16.ドイツの弾道ロケット「A−4」は世界一ィィ!!

ドイツ軍のロケット兵器開発は1929年から始まったが、これはヴェルサイユ条約によって
長距離砲の保有を禁じられていたことが背景にあった。ドイツは、ロケット兵器を
長距離砲の代替兵器として使用することを考えたのである。
1932年、液体酸素とアルコールを燃料に用いたA−1は失敗に終わったが、
1934年に改良型のA−2がバルト海のボルクム島で試射に成功した。これで
国防省が人や金を出してくれるようになり、1936年にはペーネミュンデに
陸軍と空軍が研究所を設立、本格的に兵器として研究が開始された。
1937年にはジャイロスコープによる姿勢制御を可能としたA−3が作られて試射に成功して、
軍用ロケットとしての見込みが立ち、誘導システムを備えた全備13.6tの本格的な
攻撃用弾道ロケットA−4が設計された。
A−4はDrワルター・ティールのデザインした大推力の液体ロケットを用いた画期的なもので、
70秒間の燃焼によって弾道の頂点に達してエンジンは停止、姿勢を変更して
目標に落下するというものだった。
A−4のテストは1942年6月から始められ、2度の失敗の後、
10月3日のテストでは190qを飛行した。この成功と実戦化は
別物だったが、A−4は同年の暮れにヒトラーの量産承認を受け、
翌年5月にはFi103(V-1)やMe262とともに実戦化に
最高の優先度が与えられた。
その後もA−4はテスト発射を繰り返していたが、1944年6月に
連合軍がノルマンディーに上陸し、フランス深く進行して来たため、
ヒトラーはFi103に続いてA−4の発射に踏み切った。
9月8日、ロンドンに最初の第1発が命中し、年末までに447発の
A−4によってロンドンでは2,754人の死者と6,754人の
負傷者が出ている。
ロンドン以外の都市では、アントワープ:924発、ノーウィッチ:43発、
リエージュ:27発、リレ:25発、パリ:19発、トゥアコン:19発、
マストリヒト:19発、ハセルト:13発、トルネー:9発、アラス:6発、
カンブレー:4発、モンス:3発、ディエスト:2発、イスピッヒ:1発の
数字が伝えられている。
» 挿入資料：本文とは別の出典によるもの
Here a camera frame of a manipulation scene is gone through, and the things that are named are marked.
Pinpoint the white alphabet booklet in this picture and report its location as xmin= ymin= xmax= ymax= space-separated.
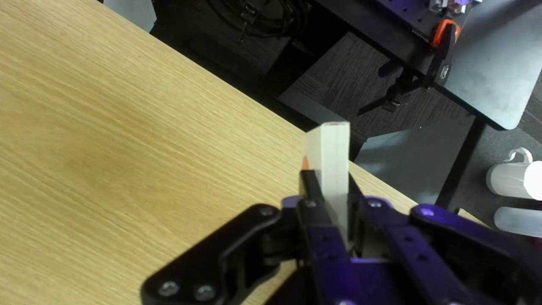
xmin=301 ymin=122 xmax=351 ymax=250

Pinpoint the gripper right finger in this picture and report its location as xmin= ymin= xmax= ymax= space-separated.
xmin=348 ymin=173 xmax=542 ymax=305

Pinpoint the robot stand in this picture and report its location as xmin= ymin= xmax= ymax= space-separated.
xmin=313 ymin=0 xmax=483 ymax=78

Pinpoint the coil of black cable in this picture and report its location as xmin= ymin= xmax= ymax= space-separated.
xmin=207 ymin=0 xmax=306 ymax=43

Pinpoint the orange and black clamp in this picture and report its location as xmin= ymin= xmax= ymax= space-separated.
xmin=357 ymin=19 xmax=462 ymax=117

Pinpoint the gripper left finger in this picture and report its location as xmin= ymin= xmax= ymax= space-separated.
xmin=141 ymin=169 xmax=365 ymax=305

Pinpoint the black side table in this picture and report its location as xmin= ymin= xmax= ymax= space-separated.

また、終戦までにロンドン:1151、
アントワープ:1341、ブリュッセル:65、リエージュ:98、
パリ:15、ルクセンブルク5という説もあり、この説では有名な
レマゲン鉄橋にも11発が射ち込まれたとある。
A−4は、「どんな住民も絶え間ないA−4の爆撃には耐えられまい」とヒトラーが
豪語したように、第2次世界大戦の常識を抜いた兵器で、80%以上の目標到達率を記録し、
マッハ4という高速で飛行するため事実上迎撃は不可能で、その威力から連合軍に大きな
衝撃を与えたが、登場時期が遅かったこともあり、戦局を挽回する兵器とはなり得なかった。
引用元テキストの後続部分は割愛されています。